▶ [What the exercise asks]
Whenever a line in the data contains "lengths", show that line.

▶ [Data provided]
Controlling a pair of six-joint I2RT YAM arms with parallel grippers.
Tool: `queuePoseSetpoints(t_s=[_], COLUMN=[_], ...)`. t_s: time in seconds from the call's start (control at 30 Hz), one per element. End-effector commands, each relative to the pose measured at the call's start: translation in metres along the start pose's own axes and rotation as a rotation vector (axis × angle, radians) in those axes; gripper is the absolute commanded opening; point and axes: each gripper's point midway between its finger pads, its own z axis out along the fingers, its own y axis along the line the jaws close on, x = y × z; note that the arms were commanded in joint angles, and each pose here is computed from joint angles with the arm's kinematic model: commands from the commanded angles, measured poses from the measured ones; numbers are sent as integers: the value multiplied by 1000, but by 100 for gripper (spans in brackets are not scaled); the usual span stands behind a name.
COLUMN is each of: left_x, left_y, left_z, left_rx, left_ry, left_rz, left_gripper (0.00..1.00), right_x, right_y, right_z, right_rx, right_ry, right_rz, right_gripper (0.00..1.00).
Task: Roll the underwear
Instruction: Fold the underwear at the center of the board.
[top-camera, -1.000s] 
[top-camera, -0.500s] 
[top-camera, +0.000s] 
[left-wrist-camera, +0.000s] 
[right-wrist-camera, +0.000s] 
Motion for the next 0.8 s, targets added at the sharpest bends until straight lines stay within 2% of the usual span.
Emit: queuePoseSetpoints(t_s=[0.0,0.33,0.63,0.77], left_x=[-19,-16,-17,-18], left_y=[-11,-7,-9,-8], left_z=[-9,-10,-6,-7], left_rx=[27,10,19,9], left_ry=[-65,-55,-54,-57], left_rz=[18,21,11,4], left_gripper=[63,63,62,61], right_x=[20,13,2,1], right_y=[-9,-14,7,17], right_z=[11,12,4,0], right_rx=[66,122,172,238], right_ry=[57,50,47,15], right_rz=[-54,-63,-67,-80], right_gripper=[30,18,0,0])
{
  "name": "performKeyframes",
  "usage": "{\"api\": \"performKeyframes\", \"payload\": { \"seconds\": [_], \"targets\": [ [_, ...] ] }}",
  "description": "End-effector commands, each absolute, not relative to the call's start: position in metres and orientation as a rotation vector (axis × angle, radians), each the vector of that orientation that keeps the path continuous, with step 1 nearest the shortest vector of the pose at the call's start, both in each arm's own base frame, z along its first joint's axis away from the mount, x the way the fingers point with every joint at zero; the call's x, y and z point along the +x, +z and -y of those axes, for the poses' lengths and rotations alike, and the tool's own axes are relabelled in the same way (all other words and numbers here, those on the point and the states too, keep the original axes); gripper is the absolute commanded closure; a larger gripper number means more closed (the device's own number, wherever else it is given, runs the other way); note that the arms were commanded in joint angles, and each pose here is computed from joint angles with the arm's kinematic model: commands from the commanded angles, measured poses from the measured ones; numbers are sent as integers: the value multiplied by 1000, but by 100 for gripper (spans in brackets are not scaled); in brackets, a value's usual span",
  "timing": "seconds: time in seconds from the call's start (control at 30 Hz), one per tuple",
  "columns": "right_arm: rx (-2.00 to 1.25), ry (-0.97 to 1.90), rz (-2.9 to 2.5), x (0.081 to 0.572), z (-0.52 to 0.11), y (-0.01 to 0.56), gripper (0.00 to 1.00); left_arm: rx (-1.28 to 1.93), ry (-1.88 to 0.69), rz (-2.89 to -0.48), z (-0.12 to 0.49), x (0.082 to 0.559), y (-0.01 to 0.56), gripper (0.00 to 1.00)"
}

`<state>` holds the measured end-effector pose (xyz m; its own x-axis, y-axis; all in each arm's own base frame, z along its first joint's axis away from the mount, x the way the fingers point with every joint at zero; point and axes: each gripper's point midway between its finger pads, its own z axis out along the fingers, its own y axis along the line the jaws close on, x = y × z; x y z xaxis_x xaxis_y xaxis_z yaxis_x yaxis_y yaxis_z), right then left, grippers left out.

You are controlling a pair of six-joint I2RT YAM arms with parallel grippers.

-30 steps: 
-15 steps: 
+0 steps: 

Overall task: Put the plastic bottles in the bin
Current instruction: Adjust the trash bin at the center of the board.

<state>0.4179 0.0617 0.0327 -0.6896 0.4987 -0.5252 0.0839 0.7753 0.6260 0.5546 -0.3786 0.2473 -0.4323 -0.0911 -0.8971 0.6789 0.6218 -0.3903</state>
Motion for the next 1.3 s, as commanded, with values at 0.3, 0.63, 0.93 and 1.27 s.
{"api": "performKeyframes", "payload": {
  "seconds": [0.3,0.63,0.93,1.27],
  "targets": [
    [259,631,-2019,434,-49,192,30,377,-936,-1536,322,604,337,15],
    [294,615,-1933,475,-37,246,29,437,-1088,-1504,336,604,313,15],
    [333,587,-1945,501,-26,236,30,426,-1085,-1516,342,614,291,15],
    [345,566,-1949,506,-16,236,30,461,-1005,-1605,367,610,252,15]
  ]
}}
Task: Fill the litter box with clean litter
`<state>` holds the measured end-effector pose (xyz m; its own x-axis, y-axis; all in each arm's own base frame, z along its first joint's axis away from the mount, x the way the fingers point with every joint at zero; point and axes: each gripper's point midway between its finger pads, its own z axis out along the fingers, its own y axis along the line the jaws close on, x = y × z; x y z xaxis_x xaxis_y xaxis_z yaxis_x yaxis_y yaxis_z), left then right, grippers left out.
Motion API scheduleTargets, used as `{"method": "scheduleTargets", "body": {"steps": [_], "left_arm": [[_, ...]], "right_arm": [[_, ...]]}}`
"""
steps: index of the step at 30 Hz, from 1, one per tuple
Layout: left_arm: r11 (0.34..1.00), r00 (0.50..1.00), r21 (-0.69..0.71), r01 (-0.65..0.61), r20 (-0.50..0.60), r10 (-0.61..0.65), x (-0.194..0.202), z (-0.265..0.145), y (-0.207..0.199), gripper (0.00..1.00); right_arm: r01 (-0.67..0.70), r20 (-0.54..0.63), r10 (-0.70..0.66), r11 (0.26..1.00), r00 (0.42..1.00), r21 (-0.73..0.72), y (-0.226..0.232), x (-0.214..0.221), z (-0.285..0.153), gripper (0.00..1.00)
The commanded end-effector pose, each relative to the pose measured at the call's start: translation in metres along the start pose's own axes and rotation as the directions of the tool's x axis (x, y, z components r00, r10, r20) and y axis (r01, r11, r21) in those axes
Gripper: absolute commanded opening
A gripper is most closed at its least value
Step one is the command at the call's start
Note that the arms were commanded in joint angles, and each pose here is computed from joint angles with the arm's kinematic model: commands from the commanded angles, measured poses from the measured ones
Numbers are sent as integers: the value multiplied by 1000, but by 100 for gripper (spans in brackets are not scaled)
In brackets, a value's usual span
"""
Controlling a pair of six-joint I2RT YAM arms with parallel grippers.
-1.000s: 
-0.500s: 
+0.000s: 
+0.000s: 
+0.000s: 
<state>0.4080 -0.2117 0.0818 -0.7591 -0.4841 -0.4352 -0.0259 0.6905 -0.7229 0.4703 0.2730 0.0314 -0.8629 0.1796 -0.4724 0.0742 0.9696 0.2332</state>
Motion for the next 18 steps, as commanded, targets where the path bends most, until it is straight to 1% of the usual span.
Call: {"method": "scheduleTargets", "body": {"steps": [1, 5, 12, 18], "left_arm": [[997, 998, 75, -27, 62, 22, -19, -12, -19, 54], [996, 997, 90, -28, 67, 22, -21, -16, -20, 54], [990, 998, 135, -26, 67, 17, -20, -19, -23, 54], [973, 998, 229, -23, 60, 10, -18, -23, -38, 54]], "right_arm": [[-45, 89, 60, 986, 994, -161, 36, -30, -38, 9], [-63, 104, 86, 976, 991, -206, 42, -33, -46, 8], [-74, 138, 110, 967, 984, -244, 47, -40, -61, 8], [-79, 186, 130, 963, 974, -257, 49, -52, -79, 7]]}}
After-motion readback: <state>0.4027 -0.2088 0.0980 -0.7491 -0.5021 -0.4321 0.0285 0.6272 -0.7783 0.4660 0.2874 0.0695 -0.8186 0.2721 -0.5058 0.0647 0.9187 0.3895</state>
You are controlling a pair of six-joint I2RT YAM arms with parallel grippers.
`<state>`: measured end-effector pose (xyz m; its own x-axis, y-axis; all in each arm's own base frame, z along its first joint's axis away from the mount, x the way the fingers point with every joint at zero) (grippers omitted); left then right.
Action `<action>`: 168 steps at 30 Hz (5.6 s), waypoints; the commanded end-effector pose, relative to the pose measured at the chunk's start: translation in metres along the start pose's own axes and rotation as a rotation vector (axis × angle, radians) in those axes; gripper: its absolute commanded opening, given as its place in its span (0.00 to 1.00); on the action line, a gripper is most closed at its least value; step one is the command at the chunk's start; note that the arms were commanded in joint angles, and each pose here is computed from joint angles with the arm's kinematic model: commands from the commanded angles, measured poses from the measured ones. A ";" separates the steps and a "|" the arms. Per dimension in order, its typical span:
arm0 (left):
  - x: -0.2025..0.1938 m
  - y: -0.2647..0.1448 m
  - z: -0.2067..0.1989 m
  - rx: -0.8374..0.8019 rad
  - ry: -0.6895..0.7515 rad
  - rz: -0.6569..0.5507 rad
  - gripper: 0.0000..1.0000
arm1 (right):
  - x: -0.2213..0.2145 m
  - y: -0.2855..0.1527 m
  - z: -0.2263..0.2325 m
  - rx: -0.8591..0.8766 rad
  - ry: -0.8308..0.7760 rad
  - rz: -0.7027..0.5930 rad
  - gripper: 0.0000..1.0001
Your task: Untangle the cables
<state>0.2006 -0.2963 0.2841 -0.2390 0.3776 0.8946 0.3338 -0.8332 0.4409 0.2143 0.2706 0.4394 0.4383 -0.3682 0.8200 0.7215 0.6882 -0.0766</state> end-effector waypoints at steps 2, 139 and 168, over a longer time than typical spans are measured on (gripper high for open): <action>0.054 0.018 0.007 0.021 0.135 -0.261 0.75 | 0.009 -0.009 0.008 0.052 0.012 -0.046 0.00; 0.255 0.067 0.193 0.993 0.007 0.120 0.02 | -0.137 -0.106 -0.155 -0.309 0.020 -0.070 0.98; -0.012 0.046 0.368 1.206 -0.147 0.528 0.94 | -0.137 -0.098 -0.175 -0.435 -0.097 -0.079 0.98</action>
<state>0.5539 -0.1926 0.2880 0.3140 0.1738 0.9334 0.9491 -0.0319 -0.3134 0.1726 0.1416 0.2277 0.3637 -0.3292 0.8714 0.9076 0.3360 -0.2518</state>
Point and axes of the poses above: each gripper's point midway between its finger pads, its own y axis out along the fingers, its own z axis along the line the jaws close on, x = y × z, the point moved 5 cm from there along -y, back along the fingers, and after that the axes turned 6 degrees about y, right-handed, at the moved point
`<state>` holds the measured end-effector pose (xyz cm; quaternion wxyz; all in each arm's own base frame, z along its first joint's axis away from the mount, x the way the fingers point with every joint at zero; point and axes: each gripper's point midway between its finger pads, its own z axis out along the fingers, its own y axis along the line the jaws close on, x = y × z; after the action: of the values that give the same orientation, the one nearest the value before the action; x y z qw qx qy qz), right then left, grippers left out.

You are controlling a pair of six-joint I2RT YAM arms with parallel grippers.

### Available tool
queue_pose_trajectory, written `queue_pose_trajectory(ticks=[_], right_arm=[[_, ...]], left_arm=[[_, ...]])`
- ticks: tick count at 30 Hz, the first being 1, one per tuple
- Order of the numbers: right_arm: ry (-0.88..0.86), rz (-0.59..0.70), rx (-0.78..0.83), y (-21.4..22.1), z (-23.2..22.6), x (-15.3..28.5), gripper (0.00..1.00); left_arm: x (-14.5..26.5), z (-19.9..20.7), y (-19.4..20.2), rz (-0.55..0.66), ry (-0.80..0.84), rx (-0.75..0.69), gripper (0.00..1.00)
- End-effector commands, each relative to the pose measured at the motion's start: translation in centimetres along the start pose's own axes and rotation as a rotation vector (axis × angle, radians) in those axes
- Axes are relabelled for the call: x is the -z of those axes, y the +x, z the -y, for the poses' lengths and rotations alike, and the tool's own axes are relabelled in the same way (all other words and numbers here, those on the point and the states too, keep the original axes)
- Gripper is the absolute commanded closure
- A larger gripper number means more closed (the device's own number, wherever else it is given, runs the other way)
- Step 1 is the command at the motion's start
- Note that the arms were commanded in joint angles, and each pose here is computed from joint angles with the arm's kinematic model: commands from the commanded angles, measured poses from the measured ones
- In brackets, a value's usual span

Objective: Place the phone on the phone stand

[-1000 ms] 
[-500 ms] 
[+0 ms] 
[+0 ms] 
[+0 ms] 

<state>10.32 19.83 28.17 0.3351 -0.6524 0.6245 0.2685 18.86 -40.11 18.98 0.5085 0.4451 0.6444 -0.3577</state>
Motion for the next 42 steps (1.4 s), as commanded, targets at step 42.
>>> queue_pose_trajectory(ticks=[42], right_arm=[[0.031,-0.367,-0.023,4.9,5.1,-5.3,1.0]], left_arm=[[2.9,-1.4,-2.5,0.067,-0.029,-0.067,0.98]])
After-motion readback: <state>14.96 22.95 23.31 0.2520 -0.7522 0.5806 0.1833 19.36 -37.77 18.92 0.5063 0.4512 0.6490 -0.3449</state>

▶ [Solution for this task]
  "description": "End-effector commands, each absolute, not relative to the call's start: position in metres and orientation as a rotation vector (axis × angle, radians), each the vector of that orientation that keeps the path continuous, with step 1 nearest the shortest vector of the pose at the call's start, both in each arm's own base frame, z along its first joint's axis away from the mount, x the way the fingers point with every joint at zero; the call's x, y and z point along the +x, +z and -y of those axes, for the poses' lengths and rotations alike, and the tool's own axes are relabelled in the same way (all other words and numbers here, those on the point and the states too, keep the original axes); gripper is the absolute commanded closure; a larger gripper number means more closed (the device's own number, wherever else it is given, runs the other way); note that the arms were commanded in joint angles, and each pose here is computed from joint angles with the arm's kinematic model: commands from the commanded angles, measured poses from the measured ones; numbers are sent as integers: the value multiplied by 1000, but by 100 for gripper (spans in brackets are not scaled); in brackets, a value's usual span",
- Axes are relabelled for the call: x is the -z of those axes, y the +x, z the -y, for the poses' lengths and rotations alike, and the tool's own axes are relabelled in the same way (all other words and numbers here, those on the point and the states too, keep the original axes)

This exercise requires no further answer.